Strings is the second in my Sunday Classic Animation series; it is also by a Canadian woman, Wendy Tilby. She made it in 1991, her first film for Canada's NFB. It is about strangers whose path crosses but never meaningfully communicate, despite in this scenario living directly above each other. The opening says everything. Together in the escalator they each press their allotted key, the elderly man to the second floor, the woman to the third. No words or glances are exchanged. Inside the woman's apartment is a large scale model of the Titanic and she has a neatly folded package which contains the fourth funnel. Whilst she glues the piece and sets up the new rigging she runs the bath. Downstairs the man's guests emerge from a cab. He is to host a get-together for his string quartet. He prepares a meal of five fish set out beside each other. Upstairs the lady has two goldfish. Downstairs the man's cat looks at the fish as its master lets in his guests. A drop of water, the first of quite a trickle, drops onto the fish. She luxuriates amongst the suds, he plays below until the water from above requires his attention. Together at last, still no words are spoken as he carries out repairs. It is a movie exploring separate lives that cross but remain separate, private. Apart from the sound of the musicians, there is no dialogue, only the sound effects of feet on stairs, the squirting of glue, dripping tap, taxi. Humour in its understated way abounds. A toe is dipped into the water, water is dripped down the lamp cord, the lady retains her modesty when interrupted from her bathtub. All the time the visual aspects appeal. One has close-ups of the faces, an almost imperceptible raise of the eyebrow, gentle disrobing, collapsing chandelier.

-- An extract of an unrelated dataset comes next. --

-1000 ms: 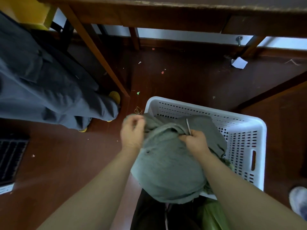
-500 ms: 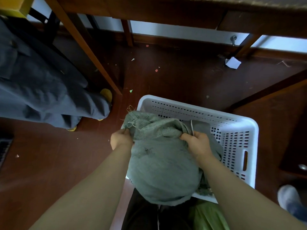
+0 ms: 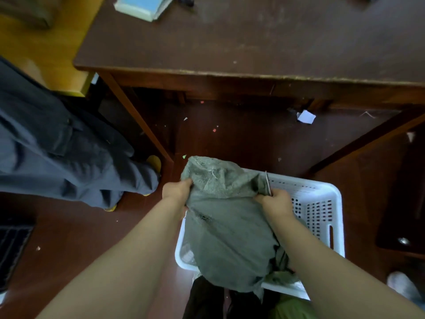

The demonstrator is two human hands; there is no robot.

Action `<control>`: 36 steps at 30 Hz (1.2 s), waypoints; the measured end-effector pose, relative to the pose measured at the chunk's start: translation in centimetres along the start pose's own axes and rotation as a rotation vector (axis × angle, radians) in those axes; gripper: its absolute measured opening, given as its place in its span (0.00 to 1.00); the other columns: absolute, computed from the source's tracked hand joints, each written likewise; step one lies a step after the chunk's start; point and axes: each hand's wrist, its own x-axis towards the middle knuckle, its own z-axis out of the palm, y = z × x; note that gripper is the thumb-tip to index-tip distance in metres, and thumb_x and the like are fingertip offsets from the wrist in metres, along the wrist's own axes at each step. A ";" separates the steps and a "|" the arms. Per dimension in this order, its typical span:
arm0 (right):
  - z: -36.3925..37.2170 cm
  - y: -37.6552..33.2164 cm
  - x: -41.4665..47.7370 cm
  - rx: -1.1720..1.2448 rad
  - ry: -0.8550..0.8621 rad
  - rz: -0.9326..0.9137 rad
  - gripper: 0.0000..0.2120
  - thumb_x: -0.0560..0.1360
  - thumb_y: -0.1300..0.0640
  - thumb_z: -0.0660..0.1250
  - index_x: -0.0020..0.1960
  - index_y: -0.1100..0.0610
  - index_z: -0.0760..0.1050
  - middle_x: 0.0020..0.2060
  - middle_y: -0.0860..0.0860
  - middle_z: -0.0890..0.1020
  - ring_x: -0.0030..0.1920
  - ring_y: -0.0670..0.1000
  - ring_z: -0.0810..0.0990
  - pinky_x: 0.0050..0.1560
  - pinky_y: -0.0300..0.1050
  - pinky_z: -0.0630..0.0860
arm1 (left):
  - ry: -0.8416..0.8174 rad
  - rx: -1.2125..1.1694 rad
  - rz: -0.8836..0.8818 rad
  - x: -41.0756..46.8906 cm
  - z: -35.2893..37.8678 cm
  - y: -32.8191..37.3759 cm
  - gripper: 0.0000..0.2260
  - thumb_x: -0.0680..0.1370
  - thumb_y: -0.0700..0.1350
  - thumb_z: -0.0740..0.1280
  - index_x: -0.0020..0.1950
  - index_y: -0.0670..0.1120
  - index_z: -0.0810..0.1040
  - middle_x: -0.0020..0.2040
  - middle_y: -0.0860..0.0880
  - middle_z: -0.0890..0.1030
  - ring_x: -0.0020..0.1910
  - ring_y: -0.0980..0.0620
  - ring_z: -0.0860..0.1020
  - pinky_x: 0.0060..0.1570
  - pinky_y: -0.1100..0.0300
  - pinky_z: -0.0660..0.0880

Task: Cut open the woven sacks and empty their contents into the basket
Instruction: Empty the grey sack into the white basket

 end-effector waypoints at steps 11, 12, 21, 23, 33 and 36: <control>-3.8 -2.9 -6.3 0.111 0.160 -0.092 0.09 0.73 0.65 0.65 0.34 0.62 0.73 0.29 0.56 0.73 0.32 0.52 0.70 0.34 0.45 0.64 | -0.074 -0.058 0.194 -8.1 -0.4 3.2 0.12 0.77 0.46 0.68 0.36 0.43 0.75 0.37 0.45 0.78 0.40 0.46 0.78 0.44 0.52 0.76; -4.0 -2.9 -6.5 0.118 0.169 -0.101 0.06 0.73 0.65 0.65 0.38 0.65 0.75 0.31 0.59 0.75 0.35 0.54 0.72 0.36 0.46 0.67 | -0.099 -0.076 0.195 -8.7 -0.4 3.3 0.11 0.78 0.46 0.67 0.37 0.43 0.75 0.37 0.46 0.79 0.38 0.47 0.78 0.43 0.53 0.76; -5.0 -4.8 -8.6 0.167 0.167 -0.116 0.03 0.71 0.61 0.68 0.38 0.58 0.77 0.37 0.58 0.81 0.42 0.59 0.78 0.45 0.54 0.75 | -0.176 -0.063 0.277 -11.8 -1.1 5.4 0.13 0.78 0.51 0.66 0.39 0.44 0.75 0.40 0.46 0.79 0.41 0.48 0.78 0.44 0.54 0.76; -5.4 -5.8 -9.4 0.175 0.171 -0.123 0.06 0.72 0.63 0.67 0.37 0.57 0.76 0.36 0.56 0.80 0.41 0.57 0.77 0.43 0.52 0.74 | -0.186 -0.037 0.304 -12.4 -1.3 5.8 0.13 0.78 0.51 0.65 0.38 0.44 0.75 0.39 0.46 0.79 0.39 0.49 0.78 0.39 0.58 0.75; -5.1 -8.0 -10.4 0.348 0.208 -0.184 0.10 0.70 0.58 0.65 0.32 0.58 0.69 0.28 0.51 0.70 0.32 0.50 0.65 0.36 0.48 0.64 | -0.216 -0.039 0.267 -13.5 -3.0 7.4 0.16 0.76 0.55 0.67 0.48 0.42 0.80 0.45 0.45 0.84 0.43 0.46 0.82 0.48 0.52 0.80; -4.9 -7.6 -10.6 0.271 0.114 -0.178 0.09 0.68 0.54 0.67 0.33 0.59 0.74 0.30 0.52 0.74 0.34 0.51 0.70 0.36 0.49 0.69 | -0.214 -0.051 0.235 -13.0 -3.7 7.2 0.15 0.75 0.53 0.69 0.47 0.41 0.80 0.44 0.44 0.84 0.42 0.46 0.83 0.45 0.52 0.81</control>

Wendy's technique is to use watercolour mixed with gliscerine on glass, constantly reworking the material, advancing the animation in a fluid motion that, however time-consuming to produce, is sumptuous in its final effect. Add to this an astonishing eyes for detail, often bizarre. Take the fish on the plate. Part of the fun is seeing their fate. And will the cat get one? (It doesn't.) And the solitary cuff link left in the lady's room. What is to be its fate? And why the shoe? Such a clever title too: the parallel cables connecting the lift, the strings of the rigging, the cable of the chandelier, the strings that bind together the characters in this classy mix - bind together but remaining parallel.

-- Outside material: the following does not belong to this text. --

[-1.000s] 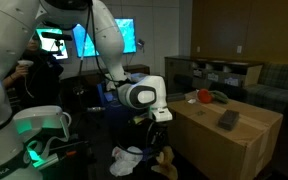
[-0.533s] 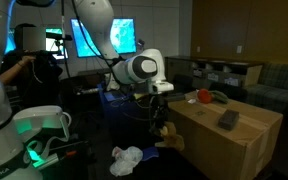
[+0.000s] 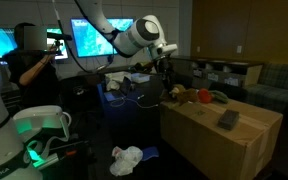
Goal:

Biography: Strings was nominated for an Academy Award. It was Wendy's second major film, her first Table of Contents has also been featured here and possesses a not dissimilar theme. Wendy graduated from the University of Victoria before attending the Emily Carr Institute of Art. She has taught at Concordia University in Montreal and more recently at Harvard University. Her When the Day Breaks (also featured here) with Amanda Forbis was also Oscar nominated in 1999. I should also point to her quite wonderful work for United Airlines that I covered in the Animation Blog last year.